Connected Operations
Professional service robots are embedded in connected operational environments.
Connectivity enables supervision, coordination,
updates and lifecycle management across fleets and locations.
This layer includes telemetry, remote monitoring,
fleet orchestration and operational analytics.
In many deployments, it relies on IoT-based infrastructures
that allow robots, sensors and backend systems
to exchange state information continuously.
Connectivity is not an optional enhancement.
Without persistent visibility into system state,
service robots cannot be scaled beyond pilot deployments
or operated reliably in distributed environments.
Evaluation at this layer focuses on observability:
whether system behaviour can be monitored,
failures diagnosed and interventions executed
without direct physical access.
Operational Function
Enables control, visibility, and continuity across distributed robotic systems.
Trust Infrastructure
As service robots become connected systems,
trust can no longer rely on physical safety alone.
It must be established through verifiable behaviour,
controlled access and traceable operations.
This layer covers identity management,
authentication, access control
and system logging.
Its purpose is not surveillance,
but accountability: the ability to reconstruct
what a system did, when and under which conditions.
In some deployments, blockchain-based mechanisms
are used to create tamper-evident logs
or shared audit trails across organisations.
These mechanisms are context-specific
and complement — not replace — existing standards.
Trust infrastructure determines whether
robotic operations can be verified,
audited and accepted in regulated
or public-facing environments.
Trust Function
Makes robotic operations verifiable, accountable, and reviewable.
Autonomy Governance
Autonomy in service robotics is not defined by independence,
but by controlled decision-making within defined boundaries.
This interface layer governs how, when
and under which conditions a system may act on its own.
It includes escalation rules,
fallback mechanisms,
override procedures
and constraints on automated decisions —
particularly in environments shared with humans.
Modern service robots often rely on
machine learning and neural networks
for perception, navigation and decision support.
These capabilities increase flexibility,
but also require governance to prevent
opaque decision chains or cascading failures.
Agentic control systems amplify this need.

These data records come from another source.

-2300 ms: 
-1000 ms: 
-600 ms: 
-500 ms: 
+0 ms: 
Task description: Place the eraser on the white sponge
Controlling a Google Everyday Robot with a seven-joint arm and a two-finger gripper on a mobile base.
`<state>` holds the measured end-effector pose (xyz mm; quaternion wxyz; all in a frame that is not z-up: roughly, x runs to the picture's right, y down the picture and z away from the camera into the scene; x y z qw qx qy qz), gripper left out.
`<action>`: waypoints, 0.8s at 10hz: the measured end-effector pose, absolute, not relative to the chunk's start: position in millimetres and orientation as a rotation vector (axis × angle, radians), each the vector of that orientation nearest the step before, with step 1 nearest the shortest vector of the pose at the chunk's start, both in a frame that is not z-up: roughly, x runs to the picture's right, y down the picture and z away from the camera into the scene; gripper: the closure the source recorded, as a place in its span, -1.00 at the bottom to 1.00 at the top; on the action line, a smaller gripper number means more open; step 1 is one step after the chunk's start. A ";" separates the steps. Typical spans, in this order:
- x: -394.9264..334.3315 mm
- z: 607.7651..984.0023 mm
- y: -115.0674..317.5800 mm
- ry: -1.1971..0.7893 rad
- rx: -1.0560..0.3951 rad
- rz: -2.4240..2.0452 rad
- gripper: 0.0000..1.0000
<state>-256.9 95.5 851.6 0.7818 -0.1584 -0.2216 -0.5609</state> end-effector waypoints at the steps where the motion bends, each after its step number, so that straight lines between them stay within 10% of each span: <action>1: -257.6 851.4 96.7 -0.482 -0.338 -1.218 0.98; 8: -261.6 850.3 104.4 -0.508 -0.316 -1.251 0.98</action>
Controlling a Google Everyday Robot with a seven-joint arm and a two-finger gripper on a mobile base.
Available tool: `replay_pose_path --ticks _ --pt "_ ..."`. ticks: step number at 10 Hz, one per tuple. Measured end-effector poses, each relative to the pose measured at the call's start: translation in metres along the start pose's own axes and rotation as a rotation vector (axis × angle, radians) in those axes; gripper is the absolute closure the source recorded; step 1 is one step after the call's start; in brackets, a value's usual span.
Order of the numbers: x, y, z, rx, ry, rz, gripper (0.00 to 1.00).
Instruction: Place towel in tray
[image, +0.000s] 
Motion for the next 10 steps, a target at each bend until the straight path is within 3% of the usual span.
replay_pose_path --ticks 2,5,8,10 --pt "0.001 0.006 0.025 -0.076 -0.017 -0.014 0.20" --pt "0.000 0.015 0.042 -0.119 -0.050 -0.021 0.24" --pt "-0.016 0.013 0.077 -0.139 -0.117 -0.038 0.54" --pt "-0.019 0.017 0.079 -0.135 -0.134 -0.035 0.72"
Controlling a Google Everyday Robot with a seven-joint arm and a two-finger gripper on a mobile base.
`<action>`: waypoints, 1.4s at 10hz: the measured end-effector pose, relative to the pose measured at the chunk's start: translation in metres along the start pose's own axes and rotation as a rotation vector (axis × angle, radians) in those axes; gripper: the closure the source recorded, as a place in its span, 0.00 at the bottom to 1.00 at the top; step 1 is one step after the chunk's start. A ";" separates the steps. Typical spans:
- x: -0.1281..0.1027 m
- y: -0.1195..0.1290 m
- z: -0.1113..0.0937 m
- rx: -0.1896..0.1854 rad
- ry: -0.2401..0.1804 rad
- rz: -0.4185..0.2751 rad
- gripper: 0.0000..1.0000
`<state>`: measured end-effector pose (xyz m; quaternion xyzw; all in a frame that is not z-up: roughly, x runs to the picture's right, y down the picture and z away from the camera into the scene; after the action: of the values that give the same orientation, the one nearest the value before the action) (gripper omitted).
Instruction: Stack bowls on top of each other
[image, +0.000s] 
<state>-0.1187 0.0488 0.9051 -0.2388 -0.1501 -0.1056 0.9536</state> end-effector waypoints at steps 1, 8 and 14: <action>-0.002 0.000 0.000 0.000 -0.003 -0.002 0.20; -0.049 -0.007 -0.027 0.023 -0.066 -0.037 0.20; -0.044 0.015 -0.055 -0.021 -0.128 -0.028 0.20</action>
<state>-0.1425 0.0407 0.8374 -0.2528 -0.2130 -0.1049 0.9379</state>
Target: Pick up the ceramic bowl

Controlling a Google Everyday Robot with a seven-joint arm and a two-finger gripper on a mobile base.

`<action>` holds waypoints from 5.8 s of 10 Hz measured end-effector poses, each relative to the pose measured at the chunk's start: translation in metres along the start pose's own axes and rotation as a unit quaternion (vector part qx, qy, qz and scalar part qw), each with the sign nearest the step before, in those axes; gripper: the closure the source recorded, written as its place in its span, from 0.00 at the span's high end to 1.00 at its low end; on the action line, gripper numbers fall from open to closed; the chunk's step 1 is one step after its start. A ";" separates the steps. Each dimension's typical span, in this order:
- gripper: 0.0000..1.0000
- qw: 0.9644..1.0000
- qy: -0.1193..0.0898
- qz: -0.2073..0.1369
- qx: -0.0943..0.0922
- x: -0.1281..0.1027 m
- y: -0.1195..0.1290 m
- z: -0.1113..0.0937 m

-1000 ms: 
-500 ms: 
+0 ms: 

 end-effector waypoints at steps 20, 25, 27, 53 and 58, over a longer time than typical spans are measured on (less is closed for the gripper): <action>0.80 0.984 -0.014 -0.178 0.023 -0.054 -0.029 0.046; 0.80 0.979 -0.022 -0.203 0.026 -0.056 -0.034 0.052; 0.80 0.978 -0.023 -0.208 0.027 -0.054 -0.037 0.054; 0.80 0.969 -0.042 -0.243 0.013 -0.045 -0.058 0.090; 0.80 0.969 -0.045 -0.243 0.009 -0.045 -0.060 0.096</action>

Without clear autonomy governance,
self-directed systems risk exceeding
their intended operational scope.
Governance mechanisms ensure that learning-based systems
remain constrained to their certified operational scope,
even as models and environments evolve.
Control Function
Limits autonomy to predictable, reviewable, and safe operational behaviour.
Interoperability
Service robots are deployed within existing
technical and organisational infrastructures.
Their long-term value depends on integration,
not isolation.
This layer covers communication with
enterprise systems,
facility management platforms,
logistics software
and regulatory reporting processes.
Application-to-application (A2A) interfaces
and standardised APIs play a central role.
Interoperability reduces vendor lock-in,
simplifies procurement
and enables robots to remain operationally relevant
as surrounding systems evolve.
From an evaluation perspective,
interoperability determines whether a service robot
can become part of operational infrastructure
rather than remain a standalone solution.
Integration Function
Ensures system compatibility across organisational and technical boundaries.